# DATASET RECORDS
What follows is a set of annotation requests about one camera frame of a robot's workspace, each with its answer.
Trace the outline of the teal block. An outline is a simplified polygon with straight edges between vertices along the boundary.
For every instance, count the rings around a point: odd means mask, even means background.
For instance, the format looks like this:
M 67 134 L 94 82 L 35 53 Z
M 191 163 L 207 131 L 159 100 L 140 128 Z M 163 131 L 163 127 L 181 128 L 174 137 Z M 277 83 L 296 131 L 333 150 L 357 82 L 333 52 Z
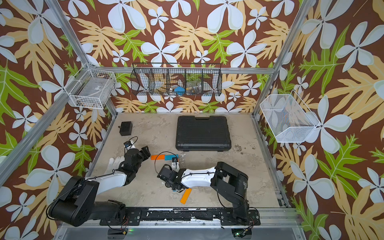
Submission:
M 178 159 L 179 156 L 178 155 L 165 155 L 165 161 L 171 161 L 171 160 L 173 160 L 175 158 Z

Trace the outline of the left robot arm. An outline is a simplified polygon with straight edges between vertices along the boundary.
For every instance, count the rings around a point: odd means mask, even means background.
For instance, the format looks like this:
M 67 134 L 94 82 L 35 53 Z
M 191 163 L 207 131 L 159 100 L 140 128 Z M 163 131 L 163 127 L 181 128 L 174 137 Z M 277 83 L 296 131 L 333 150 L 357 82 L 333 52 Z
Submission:
M 58 197 L 47 208 L 51 220 L 79 227 L 88 220 L 122 224 L 127 221 L 126 205 L 113 200 L 97 202 L 97 195 L 124 187 L 136 177 L 142 162 L 151 157 L 149 147 L 129 149 L 117 169 L 102 176 L 71 177 Z

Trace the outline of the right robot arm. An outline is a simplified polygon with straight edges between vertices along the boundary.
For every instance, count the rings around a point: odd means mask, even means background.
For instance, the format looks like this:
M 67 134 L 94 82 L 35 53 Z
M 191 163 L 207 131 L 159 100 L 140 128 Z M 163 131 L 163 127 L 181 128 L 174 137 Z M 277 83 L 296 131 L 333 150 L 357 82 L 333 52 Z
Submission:
M 232 204 L 231 207 L 222 205 L 212 214 L 220 219 L 223 226 L 253 227 L 261 224 L 258 210 L 252 209 L 247 200 L 248 176 L 224 162 L 205 170 L 175 171 L 170 165 L 164 165 L 157 177 L 176 192 L 198 187 L 215 190 L 219 198 L 223 197 Z

# TASK STATEMENT
The entries are to be reproduced exactly, excluding any pictures they contain.

# RESULT OF THIS EXERCISE
What follows is a set of annotation requests about one camera frame of a robot's workspace, each with its answer.
Trace the outline of the teal block. An outline is a simplified polygon with straight edges between vertices along the boundary.
For every instance, count the rings around a point: odd means mask, even means background.
For instance, the format looks like this:
M 67 134 L 94 82 L 35 53 Z
M 191 163 L 207 131 L 159 100 L 140 128 Z M 163 131 L 163 127 L 181 128 L 174 137 Z M 277 83 L 296 131 L 333 150 L 357 82 L 333 52 Z
Submission:
M 178 159 L 179 156 L 178 155 L 165 155 L 165 161 L 171 161 L 171 160 L 173 160 L 175 158 Z

Trace the outline of the left robot arm. An outline is a simplified polygon with straight edges between vertices along the boundary.
For every instance, count the rings around a point: odd means mask, even means background.
For instance, the format looks like this:
M 67 134 L 94 82 L 35 53 Z
M 191 163 L 207 131 L 159 100 L 140 128 Z M 163 131 L 163 127 L 181 128 L 174 137 Z M 277 83 L 296 131 L 333 150 L 357 82 L 333 52 Z
Submission:
M 58 197 L 47 208 L 51 220 L 79 227 L 88 220 L 122 224 L 127 221 L 126 205 L 113 200 L 97 202 L 97 195 L 124 187 L 136 177 L 142 162 L 151 157 L 149 147 L 129 149 L 117 169 L 102 176 L 71 177 Z

Trace the outline of the right robot arm. An outline is a simplified polygon with straight edges between vertices along the boundary.
For every instance, count the rings around a point: odd means mask, even means background.
For instance, the format looks like this:
M 67 134 L 94 82 L 35 53 Z
M 191 163 L 207 131 L 159 100 L 140 128 Z M 163 131 L 163 127 L 181 128 L 174 137 Z M 277 83 L 296 131 L 333 150 L 357 82 L 333 52 Z
Submission:
M 232 204 L 231 207 L 222 205 L 212 214 L 220 219 L 223 226 L 253 227 L 261 224 L 258 210 L 252 209 L 247 200 L 248 176 L 224 162 L 205 170 L 175 171 L 170 165 L 164 165 L 157 177 L 176 192 L 198 187 L 215 190 L 219 198 L 223 197 Z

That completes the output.